┌─ INFORMATION

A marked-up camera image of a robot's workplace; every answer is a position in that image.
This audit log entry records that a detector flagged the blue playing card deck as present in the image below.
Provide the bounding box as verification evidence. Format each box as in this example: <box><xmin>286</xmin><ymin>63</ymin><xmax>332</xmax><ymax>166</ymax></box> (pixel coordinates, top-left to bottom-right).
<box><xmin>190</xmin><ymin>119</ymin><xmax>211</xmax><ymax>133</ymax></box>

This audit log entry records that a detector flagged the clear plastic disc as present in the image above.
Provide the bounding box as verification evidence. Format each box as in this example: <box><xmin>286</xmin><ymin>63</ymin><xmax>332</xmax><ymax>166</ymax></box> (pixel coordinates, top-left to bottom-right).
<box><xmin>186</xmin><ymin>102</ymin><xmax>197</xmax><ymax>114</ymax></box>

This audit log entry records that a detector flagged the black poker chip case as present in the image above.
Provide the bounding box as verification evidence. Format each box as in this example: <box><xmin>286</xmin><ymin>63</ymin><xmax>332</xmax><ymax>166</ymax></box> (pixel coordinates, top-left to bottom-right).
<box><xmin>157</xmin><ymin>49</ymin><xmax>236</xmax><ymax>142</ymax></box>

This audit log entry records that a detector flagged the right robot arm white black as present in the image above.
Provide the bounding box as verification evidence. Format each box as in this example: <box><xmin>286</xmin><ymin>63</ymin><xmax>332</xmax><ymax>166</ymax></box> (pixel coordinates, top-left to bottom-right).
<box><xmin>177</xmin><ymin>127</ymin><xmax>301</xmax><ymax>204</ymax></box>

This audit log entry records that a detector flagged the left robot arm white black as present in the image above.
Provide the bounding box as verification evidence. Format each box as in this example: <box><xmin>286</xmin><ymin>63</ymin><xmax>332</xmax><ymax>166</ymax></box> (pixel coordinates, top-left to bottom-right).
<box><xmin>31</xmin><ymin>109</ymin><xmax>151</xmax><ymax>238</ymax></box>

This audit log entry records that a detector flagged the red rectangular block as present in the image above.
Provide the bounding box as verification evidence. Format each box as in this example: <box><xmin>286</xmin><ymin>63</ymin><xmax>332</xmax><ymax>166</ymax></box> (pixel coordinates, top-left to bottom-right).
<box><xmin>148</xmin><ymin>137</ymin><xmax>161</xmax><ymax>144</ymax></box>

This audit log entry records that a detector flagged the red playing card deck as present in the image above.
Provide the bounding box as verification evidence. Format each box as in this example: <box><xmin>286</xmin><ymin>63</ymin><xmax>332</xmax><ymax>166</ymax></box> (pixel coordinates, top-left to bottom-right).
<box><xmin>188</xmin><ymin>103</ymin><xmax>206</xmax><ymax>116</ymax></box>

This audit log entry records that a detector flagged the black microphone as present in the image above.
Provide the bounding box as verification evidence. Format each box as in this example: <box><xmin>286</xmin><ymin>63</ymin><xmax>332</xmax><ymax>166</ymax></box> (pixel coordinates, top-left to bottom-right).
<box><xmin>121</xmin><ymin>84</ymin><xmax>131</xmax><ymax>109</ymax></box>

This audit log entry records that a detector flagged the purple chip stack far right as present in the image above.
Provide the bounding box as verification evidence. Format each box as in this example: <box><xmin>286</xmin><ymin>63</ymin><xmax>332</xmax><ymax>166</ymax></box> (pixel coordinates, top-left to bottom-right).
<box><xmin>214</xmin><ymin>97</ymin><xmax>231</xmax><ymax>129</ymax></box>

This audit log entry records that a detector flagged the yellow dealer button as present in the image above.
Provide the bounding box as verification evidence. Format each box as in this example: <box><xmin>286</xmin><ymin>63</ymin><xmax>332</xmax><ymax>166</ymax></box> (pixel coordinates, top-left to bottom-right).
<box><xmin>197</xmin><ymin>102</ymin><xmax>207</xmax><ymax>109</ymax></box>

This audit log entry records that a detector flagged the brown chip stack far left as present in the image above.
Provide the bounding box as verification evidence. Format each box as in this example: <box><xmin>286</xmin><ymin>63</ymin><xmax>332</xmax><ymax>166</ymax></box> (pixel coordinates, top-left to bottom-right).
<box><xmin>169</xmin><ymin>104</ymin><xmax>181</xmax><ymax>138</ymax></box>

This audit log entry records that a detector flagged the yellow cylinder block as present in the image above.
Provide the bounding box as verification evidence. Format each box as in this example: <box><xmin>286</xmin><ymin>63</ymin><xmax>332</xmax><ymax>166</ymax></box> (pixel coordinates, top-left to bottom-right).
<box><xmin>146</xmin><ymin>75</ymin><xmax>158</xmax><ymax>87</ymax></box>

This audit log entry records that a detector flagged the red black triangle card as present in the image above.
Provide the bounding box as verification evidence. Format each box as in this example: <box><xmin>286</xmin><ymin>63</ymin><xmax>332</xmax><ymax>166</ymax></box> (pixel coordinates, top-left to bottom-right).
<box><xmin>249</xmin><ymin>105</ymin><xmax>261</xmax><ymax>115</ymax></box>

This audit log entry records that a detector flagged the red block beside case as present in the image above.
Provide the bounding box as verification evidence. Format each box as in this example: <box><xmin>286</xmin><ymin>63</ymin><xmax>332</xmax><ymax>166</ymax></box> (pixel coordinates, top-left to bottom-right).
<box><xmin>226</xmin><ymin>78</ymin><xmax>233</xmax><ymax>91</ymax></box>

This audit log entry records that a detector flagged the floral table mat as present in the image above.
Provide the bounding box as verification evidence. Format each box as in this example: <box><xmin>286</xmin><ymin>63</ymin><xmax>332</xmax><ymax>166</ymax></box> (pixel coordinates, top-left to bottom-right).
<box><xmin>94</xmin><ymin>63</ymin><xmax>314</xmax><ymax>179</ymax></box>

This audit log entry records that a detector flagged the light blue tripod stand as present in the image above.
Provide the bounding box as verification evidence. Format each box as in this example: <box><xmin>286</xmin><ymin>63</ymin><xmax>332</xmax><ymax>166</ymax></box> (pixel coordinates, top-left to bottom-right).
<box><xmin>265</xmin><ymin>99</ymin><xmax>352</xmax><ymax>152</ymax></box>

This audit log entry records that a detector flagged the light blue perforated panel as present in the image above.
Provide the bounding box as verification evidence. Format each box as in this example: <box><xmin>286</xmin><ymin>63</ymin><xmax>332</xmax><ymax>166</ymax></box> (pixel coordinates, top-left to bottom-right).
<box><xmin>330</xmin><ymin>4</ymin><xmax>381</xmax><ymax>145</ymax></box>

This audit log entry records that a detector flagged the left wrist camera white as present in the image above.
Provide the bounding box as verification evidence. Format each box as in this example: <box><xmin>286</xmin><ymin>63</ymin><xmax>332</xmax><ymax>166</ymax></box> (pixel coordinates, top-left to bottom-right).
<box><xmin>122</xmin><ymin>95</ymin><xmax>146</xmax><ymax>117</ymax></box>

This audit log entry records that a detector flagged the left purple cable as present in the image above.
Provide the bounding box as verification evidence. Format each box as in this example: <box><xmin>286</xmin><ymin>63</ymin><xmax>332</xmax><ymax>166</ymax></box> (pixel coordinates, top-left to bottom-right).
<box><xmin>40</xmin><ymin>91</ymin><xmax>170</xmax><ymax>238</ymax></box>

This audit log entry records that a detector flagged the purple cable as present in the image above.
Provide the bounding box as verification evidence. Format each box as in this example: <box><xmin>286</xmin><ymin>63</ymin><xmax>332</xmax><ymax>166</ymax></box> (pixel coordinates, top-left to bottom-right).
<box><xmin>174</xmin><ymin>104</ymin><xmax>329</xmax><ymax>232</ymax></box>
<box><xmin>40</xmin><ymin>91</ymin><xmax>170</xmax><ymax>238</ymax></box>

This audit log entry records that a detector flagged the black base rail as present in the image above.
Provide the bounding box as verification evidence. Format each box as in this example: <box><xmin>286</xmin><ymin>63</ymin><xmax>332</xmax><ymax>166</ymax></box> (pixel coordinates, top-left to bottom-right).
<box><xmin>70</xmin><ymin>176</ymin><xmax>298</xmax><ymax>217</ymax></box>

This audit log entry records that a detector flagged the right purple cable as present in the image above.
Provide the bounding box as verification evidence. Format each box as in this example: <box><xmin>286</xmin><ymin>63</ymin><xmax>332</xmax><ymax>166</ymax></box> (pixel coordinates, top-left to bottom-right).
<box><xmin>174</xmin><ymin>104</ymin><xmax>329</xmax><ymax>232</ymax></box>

└─

Tell how many lines of the data above hold the string "deck". Give only the number.

2